Hoy en día disfrutamos menos de las navidades, ausencia de cestas aparte, porque su paréntesis nos aleja de este Atleti nuestro del que somos adictos. No hay polvorón ni cochinillo que nos haga quitar la vista del calendario. Pasamos las horas echando cuentas, imaginando cruces, pariendo alineaciones preñadas de todocampistas que ejercen de volantes y debatimos sobre cuál es el nueve que pondríamos de aquí a final de temporada. Atrás quedaron los años en los que los Reyes nos dejaban el carbón de alguna baratija que remendara el siete acostumbrado.

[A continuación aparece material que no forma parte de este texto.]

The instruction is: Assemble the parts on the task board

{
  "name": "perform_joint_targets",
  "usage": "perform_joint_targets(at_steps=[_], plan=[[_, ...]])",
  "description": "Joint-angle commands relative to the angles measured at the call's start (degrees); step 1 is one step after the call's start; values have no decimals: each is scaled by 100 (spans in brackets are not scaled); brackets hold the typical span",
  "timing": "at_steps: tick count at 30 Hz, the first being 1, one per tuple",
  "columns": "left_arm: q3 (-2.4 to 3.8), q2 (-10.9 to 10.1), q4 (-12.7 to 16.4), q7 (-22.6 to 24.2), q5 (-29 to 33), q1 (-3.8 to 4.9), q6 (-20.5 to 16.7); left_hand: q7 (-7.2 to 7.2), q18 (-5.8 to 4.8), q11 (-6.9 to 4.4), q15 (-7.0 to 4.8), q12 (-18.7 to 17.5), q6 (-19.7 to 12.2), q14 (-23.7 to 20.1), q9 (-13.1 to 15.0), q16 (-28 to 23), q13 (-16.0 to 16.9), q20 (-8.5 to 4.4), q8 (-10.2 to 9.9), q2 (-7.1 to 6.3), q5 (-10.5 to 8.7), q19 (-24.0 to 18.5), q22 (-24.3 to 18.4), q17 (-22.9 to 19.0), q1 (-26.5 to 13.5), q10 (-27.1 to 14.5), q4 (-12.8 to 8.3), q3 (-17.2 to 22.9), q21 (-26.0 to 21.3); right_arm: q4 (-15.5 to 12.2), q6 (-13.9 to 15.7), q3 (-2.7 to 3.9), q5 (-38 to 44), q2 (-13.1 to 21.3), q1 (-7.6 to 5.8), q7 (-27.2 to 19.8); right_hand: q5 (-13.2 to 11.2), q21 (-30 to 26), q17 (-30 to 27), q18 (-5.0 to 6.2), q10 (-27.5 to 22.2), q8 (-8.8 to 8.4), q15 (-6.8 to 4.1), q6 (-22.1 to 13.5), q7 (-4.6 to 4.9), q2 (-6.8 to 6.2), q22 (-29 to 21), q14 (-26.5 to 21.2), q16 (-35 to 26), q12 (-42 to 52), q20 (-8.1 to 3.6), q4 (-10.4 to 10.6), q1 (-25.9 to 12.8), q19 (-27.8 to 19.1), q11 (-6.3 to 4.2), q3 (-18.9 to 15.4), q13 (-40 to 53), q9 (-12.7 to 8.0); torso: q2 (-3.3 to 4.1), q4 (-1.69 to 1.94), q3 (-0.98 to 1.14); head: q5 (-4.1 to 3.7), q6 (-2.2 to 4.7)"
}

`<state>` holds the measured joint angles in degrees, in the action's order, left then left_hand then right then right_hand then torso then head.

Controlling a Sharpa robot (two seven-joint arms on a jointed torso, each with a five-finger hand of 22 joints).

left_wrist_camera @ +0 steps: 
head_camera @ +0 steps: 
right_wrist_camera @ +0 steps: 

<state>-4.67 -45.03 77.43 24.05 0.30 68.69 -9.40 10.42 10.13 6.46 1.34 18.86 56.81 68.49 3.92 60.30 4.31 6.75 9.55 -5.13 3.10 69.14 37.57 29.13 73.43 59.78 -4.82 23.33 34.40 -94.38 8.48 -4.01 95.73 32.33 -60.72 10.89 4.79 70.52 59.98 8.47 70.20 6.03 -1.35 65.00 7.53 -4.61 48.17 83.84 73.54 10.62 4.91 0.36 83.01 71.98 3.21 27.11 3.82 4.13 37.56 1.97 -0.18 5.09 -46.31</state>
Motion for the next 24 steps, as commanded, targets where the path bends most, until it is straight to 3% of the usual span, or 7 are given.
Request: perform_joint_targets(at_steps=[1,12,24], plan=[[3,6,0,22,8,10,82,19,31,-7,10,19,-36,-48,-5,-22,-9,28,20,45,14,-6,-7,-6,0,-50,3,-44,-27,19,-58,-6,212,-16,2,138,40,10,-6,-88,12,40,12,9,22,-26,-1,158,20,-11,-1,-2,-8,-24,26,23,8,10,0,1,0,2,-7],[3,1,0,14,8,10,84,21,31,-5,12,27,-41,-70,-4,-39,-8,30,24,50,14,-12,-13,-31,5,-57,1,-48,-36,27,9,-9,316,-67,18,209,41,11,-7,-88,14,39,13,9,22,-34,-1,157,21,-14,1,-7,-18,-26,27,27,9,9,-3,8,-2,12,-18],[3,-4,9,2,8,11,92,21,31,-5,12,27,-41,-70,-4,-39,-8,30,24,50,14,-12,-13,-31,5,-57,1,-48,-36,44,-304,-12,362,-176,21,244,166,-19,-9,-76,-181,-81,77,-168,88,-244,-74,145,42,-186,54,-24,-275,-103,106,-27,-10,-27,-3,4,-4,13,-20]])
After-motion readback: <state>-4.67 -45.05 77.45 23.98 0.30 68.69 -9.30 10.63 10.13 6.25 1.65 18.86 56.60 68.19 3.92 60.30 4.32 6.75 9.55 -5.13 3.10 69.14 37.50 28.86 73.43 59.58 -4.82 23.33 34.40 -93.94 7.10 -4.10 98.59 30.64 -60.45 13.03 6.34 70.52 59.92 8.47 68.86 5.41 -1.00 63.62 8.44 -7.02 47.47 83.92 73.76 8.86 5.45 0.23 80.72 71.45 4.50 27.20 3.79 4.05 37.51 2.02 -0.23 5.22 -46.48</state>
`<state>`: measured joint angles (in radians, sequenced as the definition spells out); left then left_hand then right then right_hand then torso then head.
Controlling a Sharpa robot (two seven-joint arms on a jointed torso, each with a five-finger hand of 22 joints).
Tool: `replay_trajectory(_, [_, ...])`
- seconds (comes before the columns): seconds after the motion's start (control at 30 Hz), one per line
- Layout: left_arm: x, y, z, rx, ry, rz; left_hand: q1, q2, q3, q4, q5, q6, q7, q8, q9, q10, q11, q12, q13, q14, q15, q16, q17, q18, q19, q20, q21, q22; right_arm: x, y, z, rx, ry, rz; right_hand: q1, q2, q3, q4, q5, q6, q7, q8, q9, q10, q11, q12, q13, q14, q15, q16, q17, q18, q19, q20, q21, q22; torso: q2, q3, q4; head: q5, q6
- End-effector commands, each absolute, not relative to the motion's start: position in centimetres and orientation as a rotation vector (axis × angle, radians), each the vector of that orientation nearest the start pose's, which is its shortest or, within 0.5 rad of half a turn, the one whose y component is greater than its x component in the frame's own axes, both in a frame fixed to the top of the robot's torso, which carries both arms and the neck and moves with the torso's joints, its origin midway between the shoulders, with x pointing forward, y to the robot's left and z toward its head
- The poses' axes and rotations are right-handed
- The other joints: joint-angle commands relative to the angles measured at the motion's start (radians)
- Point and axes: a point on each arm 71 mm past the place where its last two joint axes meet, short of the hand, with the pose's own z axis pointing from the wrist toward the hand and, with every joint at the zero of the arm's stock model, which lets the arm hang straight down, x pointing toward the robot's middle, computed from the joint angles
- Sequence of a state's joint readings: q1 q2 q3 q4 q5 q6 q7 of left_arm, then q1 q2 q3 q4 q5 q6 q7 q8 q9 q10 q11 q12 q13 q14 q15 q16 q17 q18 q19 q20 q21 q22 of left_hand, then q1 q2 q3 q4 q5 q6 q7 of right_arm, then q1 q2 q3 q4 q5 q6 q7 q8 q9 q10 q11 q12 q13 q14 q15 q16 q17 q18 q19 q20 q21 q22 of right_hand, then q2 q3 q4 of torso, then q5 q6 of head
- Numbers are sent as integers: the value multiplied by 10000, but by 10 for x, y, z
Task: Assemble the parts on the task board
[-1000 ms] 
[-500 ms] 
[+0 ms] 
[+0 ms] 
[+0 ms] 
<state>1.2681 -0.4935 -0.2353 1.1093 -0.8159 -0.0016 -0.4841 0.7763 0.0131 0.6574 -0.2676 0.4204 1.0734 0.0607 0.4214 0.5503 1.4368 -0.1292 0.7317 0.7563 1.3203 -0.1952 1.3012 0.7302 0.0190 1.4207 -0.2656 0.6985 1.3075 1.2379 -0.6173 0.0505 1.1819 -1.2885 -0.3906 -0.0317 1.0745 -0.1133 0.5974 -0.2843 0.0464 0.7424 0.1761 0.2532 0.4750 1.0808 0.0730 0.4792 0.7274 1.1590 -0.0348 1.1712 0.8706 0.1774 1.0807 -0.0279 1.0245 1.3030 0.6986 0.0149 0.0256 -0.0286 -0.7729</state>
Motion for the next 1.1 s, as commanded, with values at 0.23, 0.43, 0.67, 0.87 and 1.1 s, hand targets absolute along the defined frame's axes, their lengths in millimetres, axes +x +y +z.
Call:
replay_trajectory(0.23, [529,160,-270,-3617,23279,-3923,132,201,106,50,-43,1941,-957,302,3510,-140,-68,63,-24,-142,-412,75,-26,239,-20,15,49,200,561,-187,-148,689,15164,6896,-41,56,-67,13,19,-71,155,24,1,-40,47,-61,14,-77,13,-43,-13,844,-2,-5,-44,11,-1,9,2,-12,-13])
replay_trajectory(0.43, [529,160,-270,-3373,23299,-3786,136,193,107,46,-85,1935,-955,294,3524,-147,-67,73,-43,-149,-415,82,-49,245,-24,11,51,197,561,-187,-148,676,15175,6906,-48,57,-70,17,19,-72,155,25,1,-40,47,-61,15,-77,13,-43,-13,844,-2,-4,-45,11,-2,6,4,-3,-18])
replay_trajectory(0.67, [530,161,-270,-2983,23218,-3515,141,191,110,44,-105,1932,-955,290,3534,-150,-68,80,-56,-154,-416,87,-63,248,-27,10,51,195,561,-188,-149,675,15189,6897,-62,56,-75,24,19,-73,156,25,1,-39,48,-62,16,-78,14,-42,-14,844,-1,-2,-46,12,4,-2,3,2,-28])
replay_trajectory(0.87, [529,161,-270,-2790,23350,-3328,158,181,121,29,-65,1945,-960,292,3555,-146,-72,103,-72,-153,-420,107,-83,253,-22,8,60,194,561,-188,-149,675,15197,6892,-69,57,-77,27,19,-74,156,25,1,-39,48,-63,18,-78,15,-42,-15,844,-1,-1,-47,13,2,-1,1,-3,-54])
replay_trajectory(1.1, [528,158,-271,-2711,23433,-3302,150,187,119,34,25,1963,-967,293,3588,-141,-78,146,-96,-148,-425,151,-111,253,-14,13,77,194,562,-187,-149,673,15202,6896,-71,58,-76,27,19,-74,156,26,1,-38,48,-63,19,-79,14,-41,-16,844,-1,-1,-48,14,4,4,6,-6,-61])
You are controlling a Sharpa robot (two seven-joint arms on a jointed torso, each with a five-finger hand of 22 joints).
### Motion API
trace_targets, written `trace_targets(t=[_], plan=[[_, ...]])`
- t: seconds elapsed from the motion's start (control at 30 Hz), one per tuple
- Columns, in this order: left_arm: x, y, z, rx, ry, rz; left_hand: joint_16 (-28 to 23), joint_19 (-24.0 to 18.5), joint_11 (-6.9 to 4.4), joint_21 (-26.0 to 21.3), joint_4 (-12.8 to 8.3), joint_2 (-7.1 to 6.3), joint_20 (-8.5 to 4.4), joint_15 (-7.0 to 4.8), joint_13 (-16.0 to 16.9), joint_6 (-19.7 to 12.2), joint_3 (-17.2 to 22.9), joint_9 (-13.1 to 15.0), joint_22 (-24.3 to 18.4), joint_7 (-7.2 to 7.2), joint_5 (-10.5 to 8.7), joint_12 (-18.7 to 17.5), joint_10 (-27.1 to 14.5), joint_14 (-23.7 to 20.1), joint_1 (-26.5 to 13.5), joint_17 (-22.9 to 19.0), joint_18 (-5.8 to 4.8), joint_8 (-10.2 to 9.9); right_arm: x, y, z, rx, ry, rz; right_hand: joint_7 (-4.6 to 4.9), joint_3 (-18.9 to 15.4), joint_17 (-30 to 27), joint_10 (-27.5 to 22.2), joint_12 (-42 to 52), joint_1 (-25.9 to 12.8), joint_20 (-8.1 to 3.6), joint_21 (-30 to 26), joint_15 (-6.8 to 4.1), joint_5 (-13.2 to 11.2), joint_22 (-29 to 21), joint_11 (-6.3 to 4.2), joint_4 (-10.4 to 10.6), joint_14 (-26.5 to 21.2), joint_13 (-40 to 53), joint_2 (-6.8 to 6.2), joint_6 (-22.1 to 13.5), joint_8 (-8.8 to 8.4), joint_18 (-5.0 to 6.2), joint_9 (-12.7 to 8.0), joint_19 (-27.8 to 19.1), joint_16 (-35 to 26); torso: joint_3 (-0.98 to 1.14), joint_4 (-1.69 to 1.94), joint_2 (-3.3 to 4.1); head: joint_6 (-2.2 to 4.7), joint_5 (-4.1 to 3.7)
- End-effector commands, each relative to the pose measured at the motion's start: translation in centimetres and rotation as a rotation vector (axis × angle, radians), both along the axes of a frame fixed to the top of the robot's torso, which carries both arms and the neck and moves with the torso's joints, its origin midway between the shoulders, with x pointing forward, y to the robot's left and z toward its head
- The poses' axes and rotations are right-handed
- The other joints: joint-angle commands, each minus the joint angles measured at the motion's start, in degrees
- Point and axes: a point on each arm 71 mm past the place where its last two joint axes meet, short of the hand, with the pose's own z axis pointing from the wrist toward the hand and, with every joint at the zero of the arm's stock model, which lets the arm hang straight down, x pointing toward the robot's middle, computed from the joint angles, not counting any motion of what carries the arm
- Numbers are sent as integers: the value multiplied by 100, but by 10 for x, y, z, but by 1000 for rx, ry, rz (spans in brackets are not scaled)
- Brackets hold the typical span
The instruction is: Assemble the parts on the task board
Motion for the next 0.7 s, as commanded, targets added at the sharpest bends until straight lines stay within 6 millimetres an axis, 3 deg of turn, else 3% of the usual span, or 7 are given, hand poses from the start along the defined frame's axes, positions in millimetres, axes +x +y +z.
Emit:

Se sienta uno a la mesa y come sin masticar, como los pavos, en un vano intento de que el reloj marque las horas con más premura, de forma contraria al bolero. Se dice que desde un tiempo a esta parte, es sencillo detectar al aficionado rojiblanco por signos externos como el de acabarse las doce uvas cuando no han terminado de sonar los cuartos. Los especialistas denominan a este cuadro sintomático síndrome reactivo-colchonero a lo de Marisa Naranjo. Un dislate, vamos.  

Pasarán estos días con exasperante lentitud. Notaremos que el cuñado esta vez anda más callado que de costumbre y, si habla, lo hará bajito, con voz de acomodador de cine. Si acaso le echará la culpa a algún equipo de segunda B de sus desdichas, al Cádiz mismo, pongamos por caso. Nosotros seguiremos a lo nuestro, a contar los días que falten para volver a abrazar nuestra pasión. Abriremos los regalos con las ilusiones a raya, imperturbables ante todo lo que no sea una cita en la primavera de Milán. Antes de que nos demos cuenta, volveremos a sumergirnos en la segunda parte de esta apasionante temporada. Soñaremos más fuerte en el año que comenzará. Lo haremos partido a partido y nadie se acordará de los percebes.